-- Dataset content --
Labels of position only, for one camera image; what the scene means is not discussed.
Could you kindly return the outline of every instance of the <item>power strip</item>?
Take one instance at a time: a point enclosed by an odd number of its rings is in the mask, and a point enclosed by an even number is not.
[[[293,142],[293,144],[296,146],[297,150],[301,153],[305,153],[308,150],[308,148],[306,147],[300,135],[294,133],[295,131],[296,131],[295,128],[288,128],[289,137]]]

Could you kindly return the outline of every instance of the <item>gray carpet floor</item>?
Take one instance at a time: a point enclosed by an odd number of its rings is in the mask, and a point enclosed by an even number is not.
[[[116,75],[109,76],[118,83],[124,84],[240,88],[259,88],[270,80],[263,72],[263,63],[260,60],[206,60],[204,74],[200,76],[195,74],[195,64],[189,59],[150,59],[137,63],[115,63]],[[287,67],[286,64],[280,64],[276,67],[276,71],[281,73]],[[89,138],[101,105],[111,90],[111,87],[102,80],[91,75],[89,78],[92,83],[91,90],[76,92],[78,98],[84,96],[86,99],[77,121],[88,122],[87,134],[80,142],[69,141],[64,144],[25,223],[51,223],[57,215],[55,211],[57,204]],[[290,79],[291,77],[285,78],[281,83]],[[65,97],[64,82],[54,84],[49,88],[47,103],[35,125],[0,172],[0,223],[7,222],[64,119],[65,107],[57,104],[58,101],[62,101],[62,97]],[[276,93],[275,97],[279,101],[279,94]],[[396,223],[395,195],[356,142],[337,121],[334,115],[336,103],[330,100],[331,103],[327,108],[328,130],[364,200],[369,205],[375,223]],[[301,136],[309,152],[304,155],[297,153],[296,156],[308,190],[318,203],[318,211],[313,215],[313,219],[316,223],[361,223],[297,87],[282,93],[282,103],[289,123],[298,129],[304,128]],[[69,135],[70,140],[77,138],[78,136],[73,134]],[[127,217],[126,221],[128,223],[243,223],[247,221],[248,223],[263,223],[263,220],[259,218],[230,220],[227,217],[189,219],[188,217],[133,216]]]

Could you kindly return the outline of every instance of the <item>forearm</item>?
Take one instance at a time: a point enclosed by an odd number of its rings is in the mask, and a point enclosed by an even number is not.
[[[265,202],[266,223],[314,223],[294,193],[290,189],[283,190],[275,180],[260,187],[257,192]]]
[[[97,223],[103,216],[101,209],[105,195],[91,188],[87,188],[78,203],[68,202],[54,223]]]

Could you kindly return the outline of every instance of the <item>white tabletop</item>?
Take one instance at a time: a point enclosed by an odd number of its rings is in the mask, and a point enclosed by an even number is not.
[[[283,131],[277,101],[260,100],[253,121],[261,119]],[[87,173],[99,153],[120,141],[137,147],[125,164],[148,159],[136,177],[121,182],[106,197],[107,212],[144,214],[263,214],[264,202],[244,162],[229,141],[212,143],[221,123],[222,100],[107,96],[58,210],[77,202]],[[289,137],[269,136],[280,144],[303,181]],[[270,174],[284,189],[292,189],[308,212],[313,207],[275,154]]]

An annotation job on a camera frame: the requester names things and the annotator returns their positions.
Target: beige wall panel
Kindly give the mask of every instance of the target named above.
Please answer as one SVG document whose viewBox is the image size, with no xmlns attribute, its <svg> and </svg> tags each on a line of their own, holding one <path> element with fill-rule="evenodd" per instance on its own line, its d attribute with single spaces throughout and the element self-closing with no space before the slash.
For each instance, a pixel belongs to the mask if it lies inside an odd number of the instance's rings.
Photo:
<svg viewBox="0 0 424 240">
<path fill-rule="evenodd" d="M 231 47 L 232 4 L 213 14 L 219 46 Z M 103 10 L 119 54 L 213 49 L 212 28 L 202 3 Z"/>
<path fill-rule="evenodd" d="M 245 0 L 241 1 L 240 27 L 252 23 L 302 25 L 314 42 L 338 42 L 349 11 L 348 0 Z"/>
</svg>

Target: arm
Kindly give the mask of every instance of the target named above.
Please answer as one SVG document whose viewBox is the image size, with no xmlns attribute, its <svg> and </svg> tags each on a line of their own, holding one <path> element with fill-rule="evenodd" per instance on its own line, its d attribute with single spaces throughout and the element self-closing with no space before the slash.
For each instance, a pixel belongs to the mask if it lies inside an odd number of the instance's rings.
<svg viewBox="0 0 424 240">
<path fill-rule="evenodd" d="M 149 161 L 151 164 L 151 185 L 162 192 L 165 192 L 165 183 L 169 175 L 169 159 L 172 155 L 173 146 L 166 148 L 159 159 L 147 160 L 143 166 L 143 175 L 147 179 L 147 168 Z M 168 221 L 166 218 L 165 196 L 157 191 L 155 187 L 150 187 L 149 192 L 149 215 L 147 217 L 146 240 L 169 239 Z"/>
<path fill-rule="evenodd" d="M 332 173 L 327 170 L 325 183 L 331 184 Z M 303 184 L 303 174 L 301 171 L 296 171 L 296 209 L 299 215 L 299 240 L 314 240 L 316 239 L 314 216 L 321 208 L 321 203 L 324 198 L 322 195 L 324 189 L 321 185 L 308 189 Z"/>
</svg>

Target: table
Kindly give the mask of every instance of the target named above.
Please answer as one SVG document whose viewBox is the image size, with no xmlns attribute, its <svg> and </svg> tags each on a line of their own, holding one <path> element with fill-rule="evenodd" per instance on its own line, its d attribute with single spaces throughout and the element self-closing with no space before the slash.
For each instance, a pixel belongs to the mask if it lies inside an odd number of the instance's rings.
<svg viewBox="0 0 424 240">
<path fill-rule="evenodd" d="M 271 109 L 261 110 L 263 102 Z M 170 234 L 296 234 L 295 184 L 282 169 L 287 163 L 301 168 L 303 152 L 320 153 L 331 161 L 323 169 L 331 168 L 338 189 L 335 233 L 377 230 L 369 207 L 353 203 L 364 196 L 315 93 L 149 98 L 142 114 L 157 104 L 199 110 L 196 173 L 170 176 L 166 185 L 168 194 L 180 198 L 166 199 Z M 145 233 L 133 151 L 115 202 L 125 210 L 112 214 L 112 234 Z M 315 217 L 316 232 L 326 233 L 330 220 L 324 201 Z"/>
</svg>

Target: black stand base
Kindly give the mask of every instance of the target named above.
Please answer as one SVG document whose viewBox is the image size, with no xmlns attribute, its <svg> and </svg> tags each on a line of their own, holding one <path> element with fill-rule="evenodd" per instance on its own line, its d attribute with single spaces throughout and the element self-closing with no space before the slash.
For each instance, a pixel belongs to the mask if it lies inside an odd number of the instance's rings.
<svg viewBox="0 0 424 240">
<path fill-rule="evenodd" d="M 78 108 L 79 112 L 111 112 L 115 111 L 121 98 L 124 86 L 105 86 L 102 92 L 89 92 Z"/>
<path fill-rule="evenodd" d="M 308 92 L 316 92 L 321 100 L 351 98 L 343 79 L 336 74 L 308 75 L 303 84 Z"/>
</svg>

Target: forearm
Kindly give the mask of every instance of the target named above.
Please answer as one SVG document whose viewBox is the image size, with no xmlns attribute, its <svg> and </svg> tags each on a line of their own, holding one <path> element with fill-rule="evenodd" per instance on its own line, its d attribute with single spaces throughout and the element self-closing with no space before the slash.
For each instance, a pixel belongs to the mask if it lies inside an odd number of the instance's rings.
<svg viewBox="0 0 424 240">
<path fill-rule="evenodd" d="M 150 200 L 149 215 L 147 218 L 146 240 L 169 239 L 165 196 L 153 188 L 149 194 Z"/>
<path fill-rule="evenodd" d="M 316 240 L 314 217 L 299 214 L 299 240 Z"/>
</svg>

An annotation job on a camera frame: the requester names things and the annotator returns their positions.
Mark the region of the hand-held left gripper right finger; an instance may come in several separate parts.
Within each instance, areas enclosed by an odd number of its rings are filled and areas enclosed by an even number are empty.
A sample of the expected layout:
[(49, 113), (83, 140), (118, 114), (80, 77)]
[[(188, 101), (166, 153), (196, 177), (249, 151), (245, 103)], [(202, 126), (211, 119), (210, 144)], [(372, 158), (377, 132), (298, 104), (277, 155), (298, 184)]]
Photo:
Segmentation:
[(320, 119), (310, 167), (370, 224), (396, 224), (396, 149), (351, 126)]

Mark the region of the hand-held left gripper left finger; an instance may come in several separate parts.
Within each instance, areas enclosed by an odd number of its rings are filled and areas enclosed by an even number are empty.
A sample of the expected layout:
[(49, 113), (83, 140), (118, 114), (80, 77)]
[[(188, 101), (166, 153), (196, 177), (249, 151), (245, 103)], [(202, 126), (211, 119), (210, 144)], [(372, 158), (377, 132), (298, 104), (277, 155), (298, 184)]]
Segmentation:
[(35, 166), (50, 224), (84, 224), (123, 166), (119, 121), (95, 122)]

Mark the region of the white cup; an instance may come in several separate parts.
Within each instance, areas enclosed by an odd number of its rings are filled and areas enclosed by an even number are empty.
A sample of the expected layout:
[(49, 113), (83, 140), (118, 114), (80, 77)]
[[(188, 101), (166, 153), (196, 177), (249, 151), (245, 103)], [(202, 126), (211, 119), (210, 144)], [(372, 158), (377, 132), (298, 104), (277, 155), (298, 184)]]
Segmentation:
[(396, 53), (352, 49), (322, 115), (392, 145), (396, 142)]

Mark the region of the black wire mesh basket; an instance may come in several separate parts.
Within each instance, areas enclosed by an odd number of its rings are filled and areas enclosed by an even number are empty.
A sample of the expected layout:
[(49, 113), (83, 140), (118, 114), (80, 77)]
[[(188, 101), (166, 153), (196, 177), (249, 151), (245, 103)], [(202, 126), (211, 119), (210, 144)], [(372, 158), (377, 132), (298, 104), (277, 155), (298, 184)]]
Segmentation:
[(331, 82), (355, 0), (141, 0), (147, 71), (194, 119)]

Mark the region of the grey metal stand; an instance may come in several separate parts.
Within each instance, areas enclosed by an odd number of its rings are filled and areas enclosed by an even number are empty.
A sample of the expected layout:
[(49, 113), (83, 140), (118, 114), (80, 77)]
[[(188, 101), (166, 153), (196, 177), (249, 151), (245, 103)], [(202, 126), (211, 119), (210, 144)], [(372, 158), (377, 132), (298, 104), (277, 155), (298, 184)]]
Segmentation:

-- What you are asked to do --
Retype, exactly as written, everything from the first line of the data above through the line containing "the <item>power strip</item>?". Nothing else should appear.

-- Reply to the exercise --
Labels of position only, for one camera image; what the scene means is not discussed.
Could you kindly return the outline of every instance of the <item>power strip</item>?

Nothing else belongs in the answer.